I think this is a great idea and addresses a very important problem. The paper is also relatively easy to understand. However, the experimental section is quite weak which makes me a little hesitant to argue strongly for acceptance. At present, the authors evaluate the algorithm only on a Bayesian logistic regression problem with a small synthetic dataset (N = 4K or 10K and D =20). This is OK as a proof of concept, but some more experiments can greatly improve the paper, e.g.:

1) The different algorithms are compared in terms of how they reduce error vs number of samples, but I would also like to see a plot of error vs computational time in seconds. The proposed algorithm does seem efficient, but it would still be nice to see this in an actual plot. I would also like to see a comparison (in terms of error vs time in secs) with a non-distributed algorithm (e.g. the NUTS sampler mentioned in the paper) running on a single machine using all the data. This is to show that the communication costs and reduced mixing from not using all the data is compensated for by the reduction in computational cost per sample.

2) On a similar note, It would also be interesting to see plots of error vs time, for different number of partitions. The error seems to increase with more partitions, but increasing the partitions could potentially speed up computation (if communication costs are not too high).

3) The algorithm is most useful for big datasets that cannot fit on a single machine, so I think it is necessary that the paper have some experiments on actual big datasets. Also, if each machine itself has a lot of data, one can use this algorithm with a mini-batch based approximate MCMC algorithm (see reference [1] below and follow up papers that cite this) as the local sampler on each machine instead of the NUTS sampler.

4) The paper uses the Bernstein von-Mises theorem to motivate the use of Gaussian approximations to the posterior and sub-factors. It is fine to derive the algorithm like this, but I think it is still necessary to empirically test how the performance degrades for significantly non-Gaussian looking posteriors because this is the case where we actually want to use an MCMC algorithm. If the posterior was very close to Gaussian, one could get away with simple techniques such as Laplace approximation.
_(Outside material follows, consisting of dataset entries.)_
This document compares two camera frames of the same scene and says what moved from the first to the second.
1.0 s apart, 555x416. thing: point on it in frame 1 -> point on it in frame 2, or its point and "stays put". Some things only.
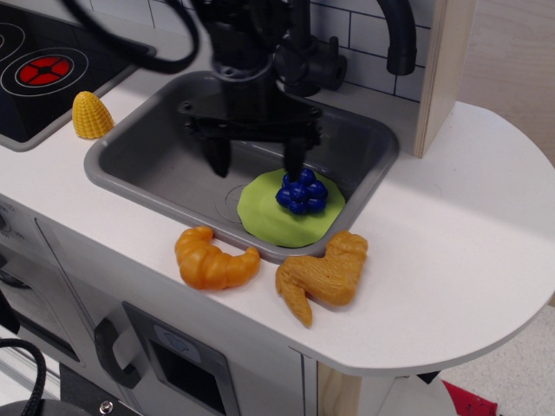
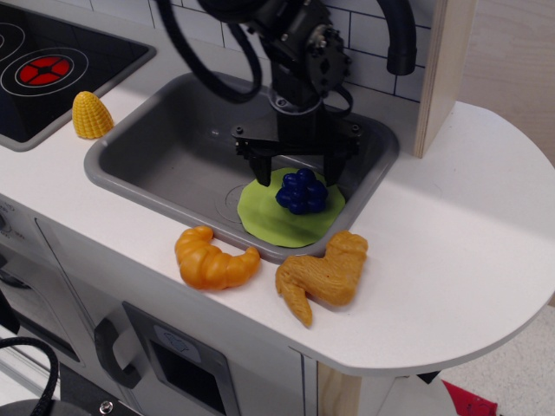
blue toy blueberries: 306,194 stays put
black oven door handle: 105,336 stays put
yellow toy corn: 91,116 stays put
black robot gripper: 250,108 -> 312,131
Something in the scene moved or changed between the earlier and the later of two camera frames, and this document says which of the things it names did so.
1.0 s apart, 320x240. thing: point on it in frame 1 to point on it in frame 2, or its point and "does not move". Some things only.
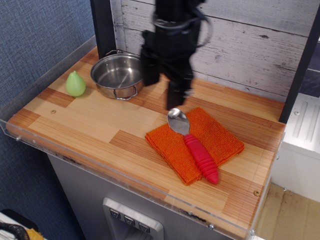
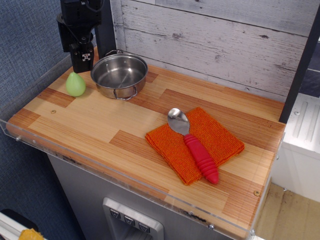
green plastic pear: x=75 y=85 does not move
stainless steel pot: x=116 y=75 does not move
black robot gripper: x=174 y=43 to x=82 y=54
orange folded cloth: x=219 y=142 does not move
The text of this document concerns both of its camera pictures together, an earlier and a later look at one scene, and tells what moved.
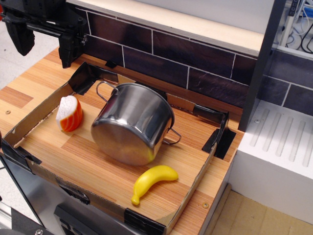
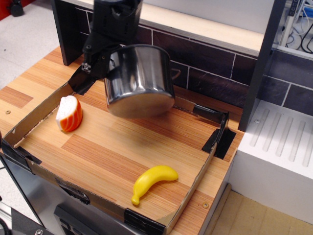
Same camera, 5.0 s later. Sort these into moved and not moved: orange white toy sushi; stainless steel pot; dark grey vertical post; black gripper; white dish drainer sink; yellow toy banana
Moved: black gripper; stainless steel pot
Not moved: dark grey vertical post; white dish drainer sink; orange white toy sushi; yellow toy banana
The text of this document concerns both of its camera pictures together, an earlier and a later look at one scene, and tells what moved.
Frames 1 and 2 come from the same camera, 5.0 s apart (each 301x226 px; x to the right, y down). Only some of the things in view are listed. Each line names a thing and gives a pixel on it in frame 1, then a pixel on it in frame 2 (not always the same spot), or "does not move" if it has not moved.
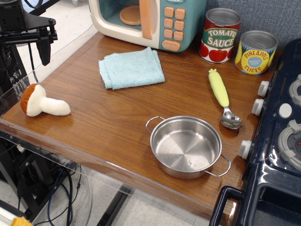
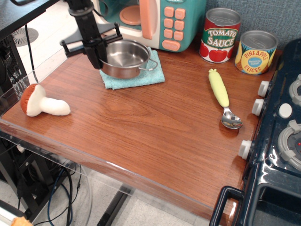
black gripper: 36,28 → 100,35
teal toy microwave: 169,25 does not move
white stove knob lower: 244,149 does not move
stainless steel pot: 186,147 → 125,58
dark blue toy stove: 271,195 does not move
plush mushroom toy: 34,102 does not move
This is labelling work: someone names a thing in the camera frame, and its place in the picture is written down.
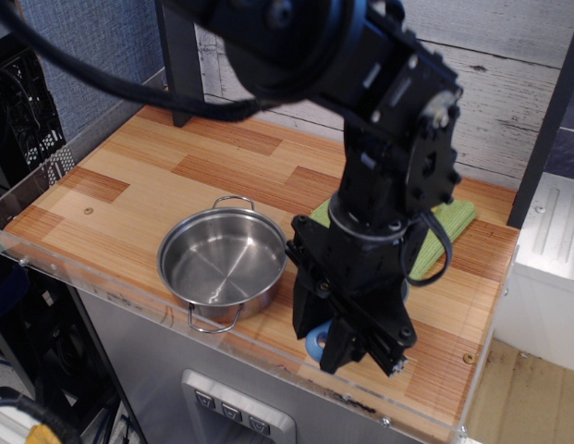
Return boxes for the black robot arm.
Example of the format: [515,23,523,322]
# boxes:
[169,1,462,375]

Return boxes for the silver button panel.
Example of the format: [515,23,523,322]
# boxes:
[181,369,297,443]

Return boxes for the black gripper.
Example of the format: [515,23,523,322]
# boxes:
[287,216,408,376]

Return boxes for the dark vertical post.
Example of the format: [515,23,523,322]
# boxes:
[154,1,204,105]
[507,1,574,228]

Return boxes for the white ribbed box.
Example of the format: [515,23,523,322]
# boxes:
[494,173,574,371]

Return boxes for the stainless steel pot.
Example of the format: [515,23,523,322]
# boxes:
[157,195,287,335]

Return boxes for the dark right vertical post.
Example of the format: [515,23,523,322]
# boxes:
[507,1,574,228]

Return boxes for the black crate rack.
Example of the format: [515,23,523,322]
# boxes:
[0,33,65,193]

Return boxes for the green folded cloth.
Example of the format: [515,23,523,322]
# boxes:
[311,200,477,280]

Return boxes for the black thick cable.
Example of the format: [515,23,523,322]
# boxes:
[0,0,263,122]

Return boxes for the dark left vertical post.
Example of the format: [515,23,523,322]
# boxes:
[154,1,204,105]

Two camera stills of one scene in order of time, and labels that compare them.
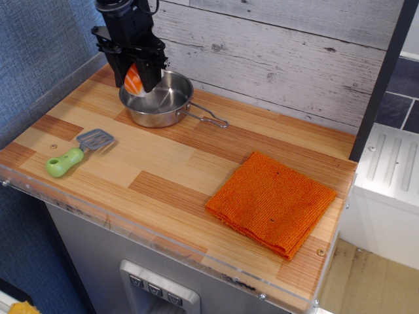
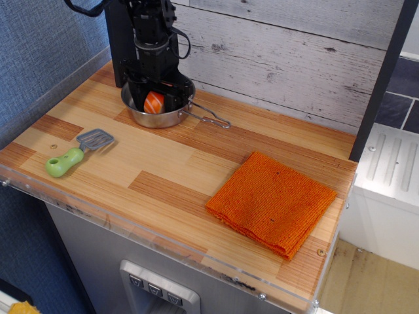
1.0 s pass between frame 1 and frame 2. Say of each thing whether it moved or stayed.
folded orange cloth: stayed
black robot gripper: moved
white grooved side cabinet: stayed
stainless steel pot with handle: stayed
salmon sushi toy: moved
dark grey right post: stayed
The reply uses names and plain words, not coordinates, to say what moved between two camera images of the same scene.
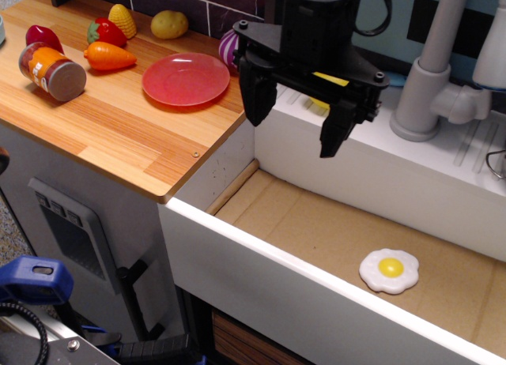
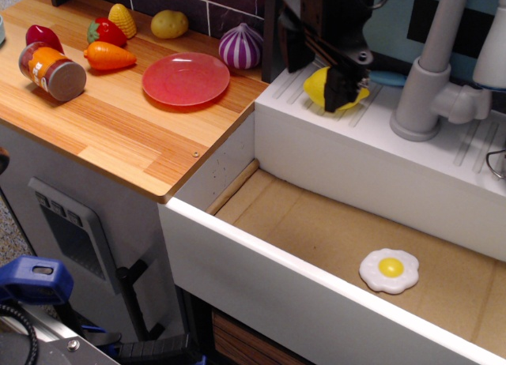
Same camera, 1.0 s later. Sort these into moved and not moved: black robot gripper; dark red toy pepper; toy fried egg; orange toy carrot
Moved: black robot gripper
Not moved: toy fried egg; dark red toy pepper; orange toy carrot
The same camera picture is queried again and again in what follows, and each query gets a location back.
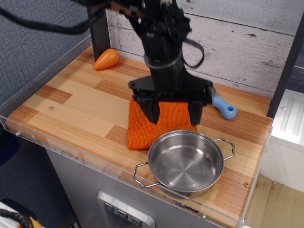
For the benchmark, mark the blue grey toy scoop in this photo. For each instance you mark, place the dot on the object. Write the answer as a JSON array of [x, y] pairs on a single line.
[[227, 110]]

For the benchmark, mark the stainless steel pot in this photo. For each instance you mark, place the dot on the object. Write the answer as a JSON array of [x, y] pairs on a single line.
[[186, 163]]

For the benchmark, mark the white ridged side cabinet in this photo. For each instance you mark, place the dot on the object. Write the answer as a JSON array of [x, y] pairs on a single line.
[[283, 160]]

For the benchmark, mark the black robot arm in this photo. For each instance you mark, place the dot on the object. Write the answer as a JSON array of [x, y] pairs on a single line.
[[163, 28]]

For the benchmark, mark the orange plastic carrot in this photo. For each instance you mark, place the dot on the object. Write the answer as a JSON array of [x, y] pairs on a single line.
[[107, 59]]

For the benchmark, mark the dark vertical post right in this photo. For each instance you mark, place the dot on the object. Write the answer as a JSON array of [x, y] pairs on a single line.
[[287, 70]]

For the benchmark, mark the orange knitted cloth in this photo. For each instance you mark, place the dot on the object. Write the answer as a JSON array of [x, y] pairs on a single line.
[[142, 133]]

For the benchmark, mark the yellow black object bottom left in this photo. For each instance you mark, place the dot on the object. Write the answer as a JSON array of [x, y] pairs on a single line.
[[22, 220]]

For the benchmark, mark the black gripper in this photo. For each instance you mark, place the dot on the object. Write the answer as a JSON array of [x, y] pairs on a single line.
[[170, 81]]

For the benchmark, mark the grey cabinet with dispenser panel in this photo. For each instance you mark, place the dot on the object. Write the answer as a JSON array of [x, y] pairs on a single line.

5) It would greatly strengthen the paper to have an experiment on a problem where performing full Bayesian inference using an expensive procedure such as MCMC is actually worthwhile. By this, I mean a problem where full Bayesian inference can be shown to be better than a simple straw man, such as MAP estimation or Laplace approximation, in terms of prediction accuracy, avoiding over-fitting or providing useful uncertainty levels.

References:
1. Stochastic Bayesian Learning via Stochastic Gradient Langevin Dynamics - Welling and Teh, 2011

Q2: Please summarize your review in 1-2 sentences

A great idea addressing an important problem, but I feel it is not ready yet and needs some more work. Better experiments will greatly improve the paper.

Submitted by Assigned_Reviewer_12

Q1: Comments to author(s). First provide a summary of the paper, and then address the following criteria: Quality, clarity, originality and significance. (For detailed reviewing guidelines, see http://nips.cc/PaperInformation/ReviewerInstructions)
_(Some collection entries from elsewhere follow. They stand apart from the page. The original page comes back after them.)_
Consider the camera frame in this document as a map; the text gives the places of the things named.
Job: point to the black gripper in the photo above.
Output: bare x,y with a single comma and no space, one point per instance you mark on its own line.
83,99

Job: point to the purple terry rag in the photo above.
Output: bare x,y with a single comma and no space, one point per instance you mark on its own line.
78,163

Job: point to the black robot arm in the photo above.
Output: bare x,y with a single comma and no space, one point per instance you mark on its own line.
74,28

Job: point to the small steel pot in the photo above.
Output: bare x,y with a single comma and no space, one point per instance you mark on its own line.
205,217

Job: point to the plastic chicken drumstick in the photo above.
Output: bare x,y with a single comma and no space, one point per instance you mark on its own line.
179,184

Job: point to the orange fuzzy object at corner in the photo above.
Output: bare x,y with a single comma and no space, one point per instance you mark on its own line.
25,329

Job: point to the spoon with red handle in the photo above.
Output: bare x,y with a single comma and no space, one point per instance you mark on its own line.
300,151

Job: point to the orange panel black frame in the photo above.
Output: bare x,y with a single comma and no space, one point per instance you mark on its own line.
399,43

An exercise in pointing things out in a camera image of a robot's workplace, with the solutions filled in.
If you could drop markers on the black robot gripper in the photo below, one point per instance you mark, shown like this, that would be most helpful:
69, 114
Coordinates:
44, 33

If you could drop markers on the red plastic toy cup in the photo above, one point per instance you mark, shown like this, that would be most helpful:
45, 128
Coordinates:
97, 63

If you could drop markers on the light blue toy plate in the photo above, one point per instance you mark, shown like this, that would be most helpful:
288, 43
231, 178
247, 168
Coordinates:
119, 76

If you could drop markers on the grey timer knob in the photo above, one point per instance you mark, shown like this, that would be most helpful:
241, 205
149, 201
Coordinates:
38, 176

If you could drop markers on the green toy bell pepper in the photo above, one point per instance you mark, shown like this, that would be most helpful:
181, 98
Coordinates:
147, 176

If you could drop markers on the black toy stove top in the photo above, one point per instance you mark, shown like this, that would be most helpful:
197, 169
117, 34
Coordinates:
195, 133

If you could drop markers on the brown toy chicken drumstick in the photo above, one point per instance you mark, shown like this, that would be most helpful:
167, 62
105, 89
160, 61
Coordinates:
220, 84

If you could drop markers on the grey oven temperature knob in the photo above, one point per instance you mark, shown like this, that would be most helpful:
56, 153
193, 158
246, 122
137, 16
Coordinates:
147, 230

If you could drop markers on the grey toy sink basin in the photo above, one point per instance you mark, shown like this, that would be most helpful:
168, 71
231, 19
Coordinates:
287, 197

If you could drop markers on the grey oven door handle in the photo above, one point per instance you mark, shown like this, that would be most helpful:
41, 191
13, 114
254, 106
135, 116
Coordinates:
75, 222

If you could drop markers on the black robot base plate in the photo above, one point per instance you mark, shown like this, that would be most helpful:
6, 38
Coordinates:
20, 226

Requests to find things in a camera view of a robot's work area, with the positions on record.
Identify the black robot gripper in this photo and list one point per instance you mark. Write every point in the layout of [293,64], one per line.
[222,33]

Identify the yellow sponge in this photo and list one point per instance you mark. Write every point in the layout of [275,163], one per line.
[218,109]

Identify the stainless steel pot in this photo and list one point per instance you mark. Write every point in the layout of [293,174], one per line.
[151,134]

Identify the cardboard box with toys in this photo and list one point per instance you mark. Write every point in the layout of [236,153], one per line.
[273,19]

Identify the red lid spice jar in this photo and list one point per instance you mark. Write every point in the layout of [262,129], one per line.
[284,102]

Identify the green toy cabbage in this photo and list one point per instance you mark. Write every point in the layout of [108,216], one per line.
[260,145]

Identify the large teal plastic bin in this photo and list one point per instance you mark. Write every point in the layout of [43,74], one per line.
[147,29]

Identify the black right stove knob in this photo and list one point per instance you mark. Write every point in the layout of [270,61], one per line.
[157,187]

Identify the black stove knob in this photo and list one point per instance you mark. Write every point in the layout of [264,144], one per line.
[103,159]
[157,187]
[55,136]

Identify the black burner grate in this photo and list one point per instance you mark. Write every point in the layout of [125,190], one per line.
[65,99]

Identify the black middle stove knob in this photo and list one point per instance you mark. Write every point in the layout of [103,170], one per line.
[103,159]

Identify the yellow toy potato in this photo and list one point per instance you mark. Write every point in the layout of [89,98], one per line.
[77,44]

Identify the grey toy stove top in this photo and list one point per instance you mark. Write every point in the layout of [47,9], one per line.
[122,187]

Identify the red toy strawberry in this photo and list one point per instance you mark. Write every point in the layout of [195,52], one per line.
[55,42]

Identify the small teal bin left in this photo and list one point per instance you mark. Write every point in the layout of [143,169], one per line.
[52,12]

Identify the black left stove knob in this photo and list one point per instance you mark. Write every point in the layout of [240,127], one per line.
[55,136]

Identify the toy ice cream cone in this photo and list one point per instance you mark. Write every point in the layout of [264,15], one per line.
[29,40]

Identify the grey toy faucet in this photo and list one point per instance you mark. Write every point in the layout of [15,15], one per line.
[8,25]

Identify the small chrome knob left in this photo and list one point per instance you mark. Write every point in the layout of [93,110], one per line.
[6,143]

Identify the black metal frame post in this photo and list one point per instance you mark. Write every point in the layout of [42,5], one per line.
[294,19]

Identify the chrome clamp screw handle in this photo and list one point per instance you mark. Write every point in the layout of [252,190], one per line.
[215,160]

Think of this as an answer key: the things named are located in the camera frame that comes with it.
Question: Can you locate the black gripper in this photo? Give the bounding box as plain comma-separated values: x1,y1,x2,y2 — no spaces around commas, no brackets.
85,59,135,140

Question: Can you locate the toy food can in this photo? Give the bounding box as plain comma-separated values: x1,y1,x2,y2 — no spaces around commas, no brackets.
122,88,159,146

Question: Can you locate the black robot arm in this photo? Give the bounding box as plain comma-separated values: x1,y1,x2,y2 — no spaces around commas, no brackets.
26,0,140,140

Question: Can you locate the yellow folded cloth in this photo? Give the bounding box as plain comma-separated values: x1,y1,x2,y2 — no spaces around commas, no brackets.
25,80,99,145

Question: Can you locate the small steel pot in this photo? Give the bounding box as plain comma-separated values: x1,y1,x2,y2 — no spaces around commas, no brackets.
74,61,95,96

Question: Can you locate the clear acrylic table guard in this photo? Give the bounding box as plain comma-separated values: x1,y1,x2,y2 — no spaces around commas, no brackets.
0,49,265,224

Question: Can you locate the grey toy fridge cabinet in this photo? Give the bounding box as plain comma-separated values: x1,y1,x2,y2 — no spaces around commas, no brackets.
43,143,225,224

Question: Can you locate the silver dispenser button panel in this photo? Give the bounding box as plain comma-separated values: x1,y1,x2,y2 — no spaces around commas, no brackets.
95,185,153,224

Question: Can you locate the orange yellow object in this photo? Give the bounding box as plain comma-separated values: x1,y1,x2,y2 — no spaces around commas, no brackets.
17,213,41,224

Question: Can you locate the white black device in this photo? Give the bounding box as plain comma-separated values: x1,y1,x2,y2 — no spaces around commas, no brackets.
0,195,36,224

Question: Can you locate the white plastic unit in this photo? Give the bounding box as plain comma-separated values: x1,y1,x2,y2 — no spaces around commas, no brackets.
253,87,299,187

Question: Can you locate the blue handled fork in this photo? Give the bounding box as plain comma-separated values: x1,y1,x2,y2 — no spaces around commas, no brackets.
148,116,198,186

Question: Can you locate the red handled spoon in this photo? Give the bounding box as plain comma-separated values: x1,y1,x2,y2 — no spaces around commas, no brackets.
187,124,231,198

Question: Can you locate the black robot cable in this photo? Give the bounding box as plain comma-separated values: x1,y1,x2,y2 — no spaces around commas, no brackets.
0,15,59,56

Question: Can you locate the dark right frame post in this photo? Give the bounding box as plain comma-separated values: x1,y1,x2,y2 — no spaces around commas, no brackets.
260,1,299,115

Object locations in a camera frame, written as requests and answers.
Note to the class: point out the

Summary: The authors propose a new Bayesian inference algorithm that operates on subsets of data in a distributed environment. This work is in the spirit of an active area of recent work on parallel MCMC for Bayesian inference using subsets of data. The authors focus on comparisons to parallel methods; a complementary line of work uses data subsets as mini-batches. (I think these are not discussed, though they could be.) The new method, eventually called Distributed Context-Aware Sampling (DCAS), combines MCMC and expectation propagation. All these methods must eventually share information between parallel cores, each of which "owns" a data subset. The strategy here is to share some information between nodes, encoded in a "context prior." In the experimental evaluation, the proposed method looks better than some other recent methods, but the experiments are very limited.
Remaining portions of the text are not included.